ROBERTS APPOINTED PSC COMMISSIONER

Gov. Scott Walker recently announced that Department of Financial Institutions (DFI) Secretary Lon Roberts will replace current Public Service Commissioner Phil Montgomery whose term on PSC ends next month. Montgomery had served 12 years in the Wisconsin Assembly before his six-year term on PSC.  Roberts, Montgomery’s replacement, was a partner and president at a law firm in Wausau and served as chair of the State of Wisconsin Investment Board before becoming DFI secretary in February 2016.

SETTLEMENT REACHED…

IN ALLIANT ENERGY’S RIVERSIDE ENERGY CENTER CASE

Alliant Energy’s plans to build a combined cycle natural gas-fueled generating facility near Beloit, WI, took a major
step forward as the company reached settlement with two key intervenors in the case, We Energies and Wisconsin
Public Service Corporation. The agreement creates mutual opportunities for the parties to invest in joint-ownership
generation projects and contemplates a joint-development agreement for renewable resources among other items.
Alliant Energy has filed the agreement on the Public Service Commission of Wisconsin’s (PSCW) website in docket no.
6680-CE-176.

“We’ve been able to work cooperatively with our neighboring utilities to find a solution that makes sense for energy
customers across Wisconsin,” said Patricia Kampling, Alliant Energy Chairman, President and CEO. “Along with
the modernized Riverside Energy Center, we believe this agreement will help control energy costs for Wisconsin
customers for years to come.”

Alliant Energy filed for regulatory approval of the proposed 650 megawatt natural gas-fueled plant with the PSCW in
May 2015. Technical hearings before the PSCW began December 21, 2015.
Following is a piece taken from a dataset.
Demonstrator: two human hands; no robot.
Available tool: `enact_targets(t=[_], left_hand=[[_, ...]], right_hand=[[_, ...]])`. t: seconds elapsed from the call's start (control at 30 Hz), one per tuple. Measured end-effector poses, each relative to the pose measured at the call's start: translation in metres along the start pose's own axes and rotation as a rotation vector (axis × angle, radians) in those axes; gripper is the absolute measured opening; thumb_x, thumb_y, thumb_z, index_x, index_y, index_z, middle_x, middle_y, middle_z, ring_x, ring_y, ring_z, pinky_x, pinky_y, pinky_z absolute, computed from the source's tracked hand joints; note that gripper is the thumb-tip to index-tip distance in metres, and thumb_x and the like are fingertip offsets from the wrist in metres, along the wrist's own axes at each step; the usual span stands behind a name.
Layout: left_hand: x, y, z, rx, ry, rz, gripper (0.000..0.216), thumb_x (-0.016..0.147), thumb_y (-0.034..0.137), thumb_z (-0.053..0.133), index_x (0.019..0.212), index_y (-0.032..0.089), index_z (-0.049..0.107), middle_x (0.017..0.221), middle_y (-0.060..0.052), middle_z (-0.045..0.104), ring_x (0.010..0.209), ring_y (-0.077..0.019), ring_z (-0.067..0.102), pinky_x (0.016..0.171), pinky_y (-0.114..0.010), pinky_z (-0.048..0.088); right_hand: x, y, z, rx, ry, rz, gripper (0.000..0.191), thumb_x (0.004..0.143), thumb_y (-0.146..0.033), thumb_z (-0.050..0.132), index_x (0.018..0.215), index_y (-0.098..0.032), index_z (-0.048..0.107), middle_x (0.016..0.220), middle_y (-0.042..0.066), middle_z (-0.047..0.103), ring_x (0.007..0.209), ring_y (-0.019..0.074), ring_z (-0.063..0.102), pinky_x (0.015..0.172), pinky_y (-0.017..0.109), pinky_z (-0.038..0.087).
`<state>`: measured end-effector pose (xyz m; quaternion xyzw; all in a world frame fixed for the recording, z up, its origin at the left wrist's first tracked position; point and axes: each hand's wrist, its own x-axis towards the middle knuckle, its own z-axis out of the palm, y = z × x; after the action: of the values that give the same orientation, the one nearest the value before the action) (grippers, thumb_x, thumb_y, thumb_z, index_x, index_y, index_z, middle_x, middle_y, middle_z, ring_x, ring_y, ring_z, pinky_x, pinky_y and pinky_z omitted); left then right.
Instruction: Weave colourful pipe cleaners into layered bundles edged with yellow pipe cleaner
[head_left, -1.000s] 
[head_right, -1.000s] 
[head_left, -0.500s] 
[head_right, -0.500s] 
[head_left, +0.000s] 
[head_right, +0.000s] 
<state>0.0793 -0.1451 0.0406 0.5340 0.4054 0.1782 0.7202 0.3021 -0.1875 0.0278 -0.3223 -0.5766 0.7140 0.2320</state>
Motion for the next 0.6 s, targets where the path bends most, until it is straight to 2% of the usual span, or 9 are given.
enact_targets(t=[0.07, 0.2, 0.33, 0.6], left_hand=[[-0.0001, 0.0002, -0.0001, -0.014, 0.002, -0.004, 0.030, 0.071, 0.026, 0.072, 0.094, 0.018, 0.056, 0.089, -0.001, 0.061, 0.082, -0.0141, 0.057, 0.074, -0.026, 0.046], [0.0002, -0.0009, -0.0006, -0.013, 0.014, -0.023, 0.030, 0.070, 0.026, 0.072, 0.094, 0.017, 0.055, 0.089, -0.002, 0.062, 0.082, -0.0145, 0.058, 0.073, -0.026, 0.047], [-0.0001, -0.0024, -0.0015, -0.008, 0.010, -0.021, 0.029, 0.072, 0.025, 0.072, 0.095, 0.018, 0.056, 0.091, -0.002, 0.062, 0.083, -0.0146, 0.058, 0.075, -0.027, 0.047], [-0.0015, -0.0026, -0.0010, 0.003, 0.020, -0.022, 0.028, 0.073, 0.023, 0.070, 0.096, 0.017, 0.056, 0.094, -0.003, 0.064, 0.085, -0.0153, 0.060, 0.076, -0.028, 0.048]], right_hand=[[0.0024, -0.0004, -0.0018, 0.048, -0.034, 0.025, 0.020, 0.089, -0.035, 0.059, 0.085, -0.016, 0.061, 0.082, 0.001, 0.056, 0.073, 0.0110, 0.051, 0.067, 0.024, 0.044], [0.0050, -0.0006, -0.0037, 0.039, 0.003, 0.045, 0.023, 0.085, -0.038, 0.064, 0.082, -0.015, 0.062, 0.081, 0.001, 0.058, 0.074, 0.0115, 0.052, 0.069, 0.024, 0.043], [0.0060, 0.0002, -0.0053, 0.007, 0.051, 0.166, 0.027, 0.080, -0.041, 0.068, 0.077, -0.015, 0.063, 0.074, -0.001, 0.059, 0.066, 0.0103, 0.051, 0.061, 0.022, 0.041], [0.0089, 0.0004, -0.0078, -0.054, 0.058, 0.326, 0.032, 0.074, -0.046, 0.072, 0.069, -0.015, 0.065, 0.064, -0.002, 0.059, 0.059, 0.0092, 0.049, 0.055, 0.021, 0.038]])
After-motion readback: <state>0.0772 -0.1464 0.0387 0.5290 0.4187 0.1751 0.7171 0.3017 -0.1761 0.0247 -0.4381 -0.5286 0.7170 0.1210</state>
PSC Approves New Transmission Project and Rebuild


The Public Service Commission of Wisconsin (PSC) has approved a new electric reliability transmission line project near the Village of Eden, Wisconsin. At an open meeting, the commissioners agreed on the need for the Creekview Interconnection Project and approved the north route proposed by ATC in its application filed earlier this year.
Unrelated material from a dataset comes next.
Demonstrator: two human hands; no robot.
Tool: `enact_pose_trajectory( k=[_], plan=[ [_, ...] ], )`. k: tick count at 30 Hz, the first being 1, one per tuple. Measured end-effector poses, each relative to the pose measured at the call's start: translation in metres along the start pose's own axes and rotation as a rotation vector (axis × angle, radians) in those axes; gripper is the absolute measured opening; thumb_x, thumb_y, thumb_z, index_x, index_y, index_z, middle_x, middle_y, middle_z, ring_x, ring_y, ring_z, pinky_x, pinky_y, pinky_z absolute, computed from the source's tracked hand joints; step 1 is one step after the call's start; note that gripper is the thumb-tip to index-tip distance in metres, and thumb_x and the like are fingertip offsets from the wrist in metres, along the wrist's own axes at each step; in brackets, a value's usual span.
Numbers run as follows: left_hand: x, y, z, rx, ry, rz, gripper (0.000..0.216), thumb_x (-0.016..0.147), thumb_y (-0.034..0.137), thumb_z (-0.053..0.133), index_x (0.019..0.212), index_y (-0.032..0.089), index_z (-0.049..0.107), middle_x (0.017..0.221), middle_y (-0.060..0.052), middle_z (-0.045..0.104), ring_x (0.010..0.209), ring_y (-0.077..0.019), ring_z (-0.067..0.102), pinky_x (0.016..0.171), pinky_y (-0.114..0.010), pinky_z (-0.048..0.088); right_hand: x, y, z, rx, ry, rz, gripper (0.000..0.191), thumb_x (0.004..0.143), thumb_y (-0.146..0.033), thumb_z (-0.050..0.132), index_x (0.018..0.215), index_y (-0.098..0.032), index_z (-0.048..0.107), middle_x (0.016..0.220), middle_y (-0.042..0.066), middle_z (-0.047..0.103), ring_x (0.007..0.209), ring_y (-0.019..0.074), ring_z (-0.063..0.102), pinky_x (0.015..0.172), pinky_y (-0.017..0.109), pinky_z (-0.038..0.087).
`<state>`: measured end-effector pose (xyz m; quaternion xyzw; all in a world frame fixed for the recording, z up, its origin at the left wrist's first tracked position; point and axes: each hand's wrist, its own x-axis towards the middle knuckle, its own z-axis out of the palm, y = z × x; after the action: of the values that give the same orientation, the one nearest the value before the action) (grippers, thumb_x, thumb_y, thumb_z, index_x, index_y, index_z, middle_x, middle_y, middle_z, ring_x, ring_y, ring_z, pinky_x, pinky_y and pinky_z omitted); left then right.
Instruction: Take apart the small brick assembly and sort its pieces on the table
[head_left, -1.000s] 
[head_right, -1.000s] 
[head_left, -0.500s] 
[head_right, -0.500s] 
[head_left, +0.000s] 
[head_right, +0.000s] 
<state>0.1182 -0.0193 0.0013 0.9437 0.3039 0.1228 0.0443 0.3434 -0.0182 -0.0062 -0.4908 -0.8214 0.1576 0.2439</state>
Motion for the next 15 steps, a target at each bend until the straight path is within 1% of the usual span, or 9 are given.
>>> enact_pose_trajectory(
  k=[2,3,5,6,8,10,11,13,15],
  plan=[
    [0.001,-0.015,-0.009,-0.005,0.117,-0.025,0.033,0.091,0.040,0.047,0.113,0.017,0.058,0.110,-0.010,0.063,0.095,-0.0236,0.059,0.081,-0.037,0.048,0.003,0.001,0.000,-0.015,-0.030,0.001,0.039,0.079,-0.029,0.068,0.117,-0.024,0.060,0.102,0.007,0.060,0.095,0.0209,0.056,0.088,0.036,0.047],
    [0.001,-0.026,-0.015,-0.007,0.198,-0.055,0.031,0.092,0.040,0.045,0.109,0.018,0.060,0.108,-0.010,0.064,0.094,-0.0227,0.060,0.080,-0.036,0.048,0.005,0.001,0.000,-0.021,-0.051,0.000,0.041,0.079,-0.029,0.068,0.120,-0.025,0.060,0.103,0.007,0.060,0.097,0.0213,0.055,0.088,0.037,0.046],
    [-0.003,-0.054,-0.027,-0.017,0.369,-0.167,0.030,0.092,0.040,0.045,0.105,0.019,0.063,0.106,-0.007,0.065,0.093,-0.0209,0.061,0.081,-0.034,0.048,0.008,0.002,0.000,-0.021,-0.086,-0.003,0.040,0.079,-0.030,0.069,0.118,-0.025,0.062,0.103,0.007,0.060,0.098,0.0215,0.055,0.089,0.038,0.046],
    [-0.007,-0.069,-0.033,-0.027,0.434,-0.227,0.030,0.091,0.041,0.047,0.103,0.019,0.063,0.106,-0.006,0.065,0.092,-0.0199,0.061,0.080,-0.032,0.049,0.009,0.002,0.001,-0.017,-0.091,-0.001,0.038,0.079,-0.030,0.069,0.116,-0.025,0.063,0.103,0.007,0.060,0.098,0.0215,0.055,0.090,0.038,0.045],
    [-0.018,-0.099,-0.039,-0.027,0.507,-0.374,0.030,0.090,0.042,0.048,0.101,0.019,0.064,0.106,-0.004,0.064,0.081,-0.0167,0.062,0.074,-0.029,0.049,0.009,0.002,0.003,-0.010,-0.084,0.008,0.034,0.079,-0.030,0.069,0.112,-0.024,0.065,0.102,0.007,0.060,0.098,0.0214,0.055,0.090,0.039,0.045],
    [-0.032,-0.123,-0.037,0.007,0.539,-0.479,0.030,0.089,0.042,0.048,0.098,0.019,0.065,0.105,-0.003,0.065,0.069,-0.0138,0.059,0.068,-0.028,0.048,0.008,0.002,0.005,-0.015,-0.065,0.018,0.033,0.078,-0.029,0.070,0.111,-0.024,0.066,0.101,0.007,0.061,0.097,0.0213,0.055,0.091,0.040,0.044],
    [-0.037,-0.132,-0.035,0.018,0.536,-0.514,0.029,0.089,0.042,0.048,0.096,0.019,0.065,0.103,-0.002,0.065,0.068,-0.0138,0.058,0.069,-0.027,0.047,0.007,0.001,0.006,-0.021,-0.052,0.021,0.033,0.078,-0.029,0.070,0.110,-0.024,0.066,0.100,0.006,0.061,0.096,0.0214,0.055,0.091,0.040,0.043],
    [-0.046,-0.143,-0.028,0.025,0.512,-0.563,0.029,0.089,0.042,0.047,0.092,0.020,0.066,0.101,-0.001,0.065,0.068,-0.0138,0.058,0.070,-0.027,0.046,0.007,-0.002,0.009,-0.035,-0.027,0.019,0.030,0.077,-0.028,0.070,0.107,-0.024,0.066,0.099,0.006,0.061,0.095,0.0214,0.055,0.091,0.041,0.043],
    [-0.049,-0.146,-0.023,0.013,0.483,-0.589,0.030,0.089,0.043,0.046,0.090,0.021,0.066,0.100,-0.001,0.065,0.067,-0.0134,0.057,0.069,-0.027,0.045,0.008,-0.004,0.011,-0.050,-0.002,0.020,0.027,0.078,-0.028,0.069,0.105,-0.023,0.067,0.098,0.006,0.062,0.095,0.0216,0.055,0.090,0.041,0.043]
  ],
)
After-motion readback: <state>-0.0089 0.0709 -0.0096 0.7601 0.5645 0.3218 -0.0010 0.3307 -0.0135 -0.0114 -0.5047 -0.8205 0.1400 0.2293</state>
“This 138,000-volt transmission line will support the low-voltage distribution system in the region by connecting to a new We Energies substation,” according to Barbara Mikolajczyk, ATC project manager.

The project was announced in Spring 2014 and includes a new We Energies substation, called Creekview, located on the north side of County Highway F, east of Greenway Road, and a new, 9-mile, 138-kV transmission line to provide service to the new substation.

The new transmission line will be co-located with an existing 345-kV line. The estimated project cost is $25 million to $26 million. A more refined cost estimate will be included in the PSC’s final order for the project, which is anticipated to be issued within the month. Construction is projected to begin in Fall 2016, with an in-service date of January 2018.

The PSC has also issued an order to rebuild a 14-mile, 138-kV transmission line in southeastern Wisconsin. The St. Martins-Edgewood-Mukwonago Rebuild Project runs from the St. Martins Substation in Franklin to the Edgewood Substation in Big Bend and continues on to the Mukwonago Substation in Mukwonago.